Liste d'impossibilités

L'HISTOIRE de ce nouveau journal est avant tout celle de quelqu'un qui ne voulait plus écrire un article par jour ; ou plus exactement : qui ne voulait plus être obligé d'écrire un article par jour. La principale nouveauté se situe donc dans l'absence totale d'obligation : peut-être va-t-il continuer son rythme de publication quotidien — qui sait ? —, mais si ce n'est pas le cas, s'il n'y arrive pas, s'il prend du retard, s'il n'écrit plus rien pendant plusieurs semaines, ce ne sera pas du tout grave. D'anciennes paroles amicales reviennent à la surface de sa mémoire : « Enfin bon ! Même avant, ce n'était "pas du tout grave" ! Même avant, tu n'étais pas "obligé" d'écrire un article par jour ! » Que répondre si ce n'est que c'était, à ce moment-là de sa vie, une sorte de contrat qu'il avait signé avec lui-même ? Que s'il l'avait rompu sans crier gare (ce qu'il a tout de même fini par faire, soit dit en passant), il se serait senti très mal.

À ce principe de non-obligation, il a voulu en accoler quelques autres, mais sans succès. Chaque tentative de formaliser une idée se soldait par un échec cuisant : des mois perdus à se taper la tête contre les murs, à l'instar des « riches bâtards » du Four Seasons. De ces cogitations, il ne reste quasiment rien : sa corbeille en a effacé toutes les traces — des pages et des pages de lourdeur ! Et des quatre bouteilles qui ont survécu au naufrage, on retiendra surtout l'impossibilité de les prendre au sérieux : « Ne pas écrire pour les autres », « En finir avec la première personne », « Ne pas argumenter », « Congeler ses opinions ».

Ne pas écrire pour les autres. — Non-sens ! En écrivant ne fût-ce que le présent article, je me suis adressé à de nombreuses personnes ; à des amis idéalisés, qui me posaient les bonnes questions ou m'opposaient des contradictions éclairantes.
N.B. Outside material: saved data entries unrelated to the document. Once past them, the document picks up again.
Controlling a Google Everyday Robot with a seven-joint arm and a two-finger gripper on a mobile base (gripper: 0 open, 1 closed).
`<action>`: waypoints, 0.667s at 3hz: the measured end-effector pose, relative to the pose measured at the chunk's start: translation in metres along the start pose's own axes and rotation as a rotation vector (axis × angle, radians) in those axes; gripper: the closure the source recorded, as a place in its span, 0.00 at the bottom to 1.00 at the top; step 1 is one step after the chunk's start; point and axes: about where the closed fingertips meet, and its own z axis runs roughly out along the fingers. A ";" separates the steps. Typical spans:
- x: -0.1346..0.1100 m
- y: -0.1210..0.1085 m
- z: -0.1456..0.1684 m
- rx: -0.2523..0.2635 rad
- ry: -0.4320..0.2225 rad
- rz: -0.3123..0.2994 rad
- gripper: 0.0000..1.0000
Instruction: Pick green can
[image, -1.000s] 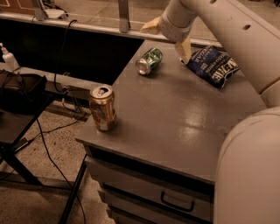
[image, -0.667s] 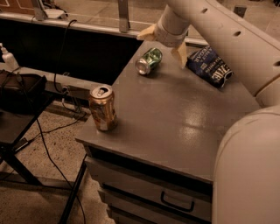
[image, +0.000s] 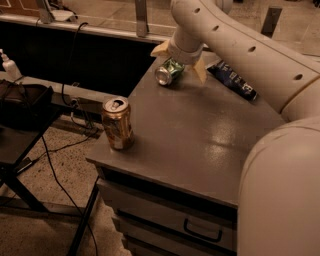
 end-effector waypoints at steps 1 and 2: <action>-0.007 -0.005 0.006 -0.016 0.004 0.001 0.08; -0.015 -0.010 0.005 -0.022 0.004 0.000 0.31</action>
Offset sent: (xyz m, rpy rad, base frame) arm -0.0109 0.0269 0.0014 -0.0195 0.0006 -0.0111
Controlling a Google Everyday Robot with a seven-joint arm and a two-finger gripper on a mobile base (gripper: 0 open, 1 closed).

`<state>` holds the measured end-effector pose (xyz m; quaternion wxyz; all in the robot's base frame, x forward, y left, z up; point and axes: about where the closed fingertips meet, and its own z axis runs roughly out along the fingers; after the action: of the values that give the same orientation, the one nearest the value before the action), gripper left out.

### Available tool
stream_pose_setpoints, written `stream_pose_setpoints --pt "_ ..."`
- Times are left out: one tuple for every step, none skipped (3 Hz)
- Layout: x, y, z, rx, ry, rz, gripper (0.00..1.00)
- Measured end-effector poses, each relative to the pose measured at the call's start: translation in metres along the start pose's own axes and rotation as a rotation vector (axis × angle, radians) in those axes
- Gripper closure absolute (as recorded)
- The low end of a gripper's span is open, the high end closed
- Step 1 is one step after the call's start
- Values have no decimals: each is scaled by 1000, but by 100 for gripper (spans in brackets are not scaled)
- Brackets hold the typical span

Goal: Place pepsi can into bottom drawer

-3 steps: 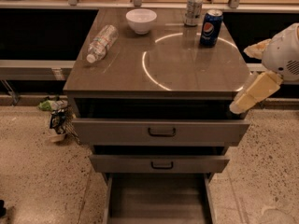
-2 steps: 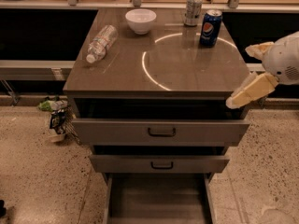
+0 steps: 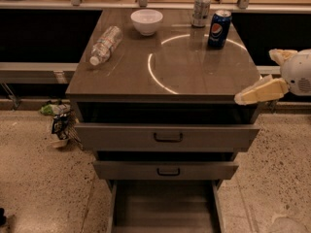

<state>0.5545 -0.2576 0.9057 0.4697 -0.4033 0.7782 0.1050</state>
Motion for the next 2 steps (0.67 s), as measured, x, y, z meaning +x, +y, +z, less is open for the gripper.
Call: stream_pose_setpoints --pt "-11 -20 3 69 -81 83 0" --pt "-11 -19 5 68 -82 88 0"
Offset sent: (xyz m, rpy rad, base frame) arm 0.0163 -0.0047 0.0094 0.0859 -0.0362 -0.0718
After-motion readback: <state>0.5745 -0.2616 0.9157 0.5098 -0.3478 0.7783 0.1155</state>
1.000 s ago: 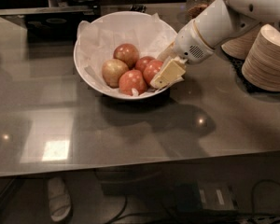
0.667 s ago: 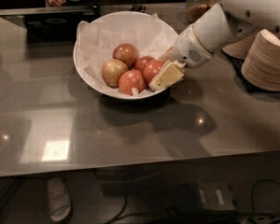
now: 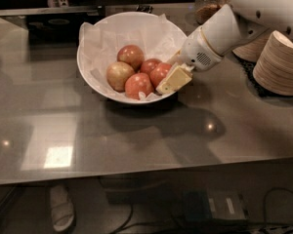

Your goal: Pick apple from white bowl

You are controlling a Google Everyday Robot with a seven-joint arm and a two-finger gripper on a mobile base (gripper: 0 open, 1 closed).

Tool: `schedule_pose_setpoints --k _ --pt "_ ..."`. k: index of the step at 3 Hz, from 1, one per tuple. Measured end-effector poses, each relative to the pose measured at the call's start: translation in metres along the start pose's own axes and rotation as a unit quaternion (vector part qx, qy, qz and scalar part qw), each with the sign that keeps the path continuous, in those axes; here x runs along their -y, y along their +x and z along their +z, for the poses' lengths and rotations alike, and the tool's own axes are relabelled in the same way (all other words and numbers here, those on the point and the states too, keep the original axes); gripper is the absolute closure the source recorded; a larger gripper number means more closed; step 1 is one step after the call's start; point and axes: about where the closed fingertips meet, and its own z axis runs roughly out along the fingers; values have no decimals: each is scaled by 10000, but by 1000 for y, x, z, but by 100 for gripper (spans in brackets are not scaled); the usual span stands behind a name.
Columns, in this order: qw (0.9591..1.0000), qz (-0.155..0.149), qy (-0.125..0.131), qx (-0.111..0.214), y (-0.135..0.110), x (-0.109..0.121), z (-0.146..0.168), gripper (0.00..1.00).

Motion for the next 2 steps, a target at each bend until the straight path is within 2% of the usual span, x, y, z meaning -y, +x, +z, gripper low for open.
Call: schedule_pose_setpoints --k 1,2 --pt "10000 0 0 3 0 0 0 100" --pt "9998 -6 -4 187 -4 2 -11 100"
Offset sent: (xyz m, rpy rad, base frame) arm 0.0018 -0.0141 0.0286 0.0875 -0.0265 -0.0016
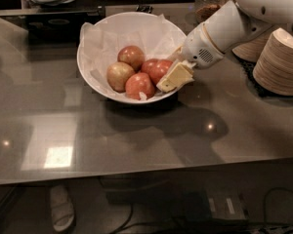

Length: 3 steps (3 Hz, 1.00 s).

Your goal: Pick apple from white bowl

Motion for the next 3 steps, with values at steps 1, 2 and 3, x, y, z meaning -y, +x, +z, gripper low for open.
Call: schedule_pose_setpoints --k 1,2,3 --pt "9996 -81 57 264 -10 4 -23 100" --pt "9985 -174 103 514 -19 7 -44 100" --pt "9954 -561 -35 779 -31 8 -59 100"
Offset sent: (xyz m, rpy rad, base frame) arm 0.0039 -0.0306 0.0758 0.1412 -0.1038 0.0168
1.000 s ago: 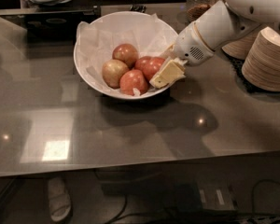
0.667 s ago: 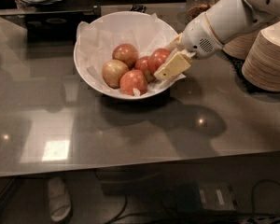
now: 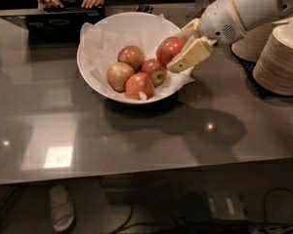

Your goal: Pick apple from white bowl

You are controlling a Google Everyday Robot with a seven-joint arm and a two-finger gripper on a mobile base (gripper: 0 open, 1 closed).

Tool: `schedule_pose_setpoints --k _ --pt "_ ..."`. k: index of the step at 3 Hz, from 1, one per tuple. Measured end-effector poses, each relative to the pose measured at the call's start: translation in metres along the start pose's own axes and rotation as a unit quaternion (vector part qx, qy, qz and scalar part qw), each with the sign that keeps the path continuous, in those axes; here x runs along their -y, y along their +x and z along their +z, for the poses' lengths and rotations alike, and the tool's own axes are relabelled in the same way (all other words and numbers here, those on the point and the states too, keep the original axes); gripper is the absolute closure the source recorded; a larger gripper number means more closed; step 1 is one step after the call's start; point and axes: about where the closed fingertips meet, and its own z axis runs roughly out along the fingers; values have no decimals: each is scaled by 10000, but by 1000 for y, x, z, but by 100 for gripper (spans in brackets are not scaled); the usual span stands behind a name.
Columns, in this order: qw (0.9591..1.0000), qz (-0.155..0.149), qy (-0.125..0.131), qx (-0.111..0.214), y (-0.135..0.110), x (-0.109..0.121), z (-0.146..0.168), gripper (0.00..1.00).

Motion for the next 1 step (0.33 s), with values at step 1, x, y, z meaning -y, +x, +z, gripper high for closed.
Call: schedule_pose_setpoints --k 1 --pt "10000 -55 8 13 -2 0 -2 100"
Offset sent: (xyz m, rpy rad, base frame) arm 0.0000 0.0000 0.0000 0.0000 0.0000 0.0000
À chaque instant, j'écris pour les autres : le langage est chose publique, il est entièrement tourné vers l'extérieur. — Mais ne voulais-je pas dire autre chose ? Si : je voulais dire qu'à aucun moment, il ne fallait que je tombe dans ce piège grossier qui consiste à écrire quelque chose simplement parce qu'il y a une attente de la part d'un public, même très restreint. Je ne dois pas me laisser influencer et, surtout, je ne dois pas influencer les autres. La Toile est assez gorgée de « tu » et de « vous ».

En finir avec la première personne. — Hypocrisie ! Il est impossible de se séparer de la première personne. Je (je, je, je, je, jejejeje) suis arrivé à la conclusion que supprimer arbitrairement le « je » d'un texte pour le remplacer par une formule d'apparence plus neutre relevait à la fois du camouflage et de la tromperie. — Mais là aussi je voulais exprimer autre chose. Il y a un sérieux problème avec la première personne, très difficile à cerner, en rapport (mais pas seulement) avec la propriété : ce texte est-il mon texte ? Répondre « oui » est faux ; répondre « non » aussi.

Ne pas argumenter. — Pour ce principe que je suis tout aussi incapable de respecter (l'explication viendra plus tard), Léandra avait (comme d'habitude) trouvé une belle formule, que j'aurais même pu utiliser comme titre de blog : « Le Disargumentaire ». Elle tenait à ce que mon prénom y figure, mais j'étais pour ma part irrémédiablement contre. Ensuite j'ai trouvé tout cela assez pédant. — L'idée centrale est la suivante : toute argumentation est suspecte et partiale. « Toute argumentation est suspecte et partiale ? » Oui, toute argumentation est suspecte et partiale : on devrait à tout prix éviter les « je vais vous le prouver » et les « CQFD » dans un discours.

Congeler ses opinions. — C'est un très long chemin qui consiste à entourer d'une froideur glaciale tout ce qui ressemble de près ou de loin à une opinion. L'opinion est beaucoup trop chaude, et lorsqu'elle devient brûlante, elle mène à l'acéphalie. Je voudrais que mes opinions soient conservées à une température proche du zéro absolu, autrement dit qu'elles soient dans la complète incapacité de se mouvoir librement à l'intérieur de l'arbre de mes pensées.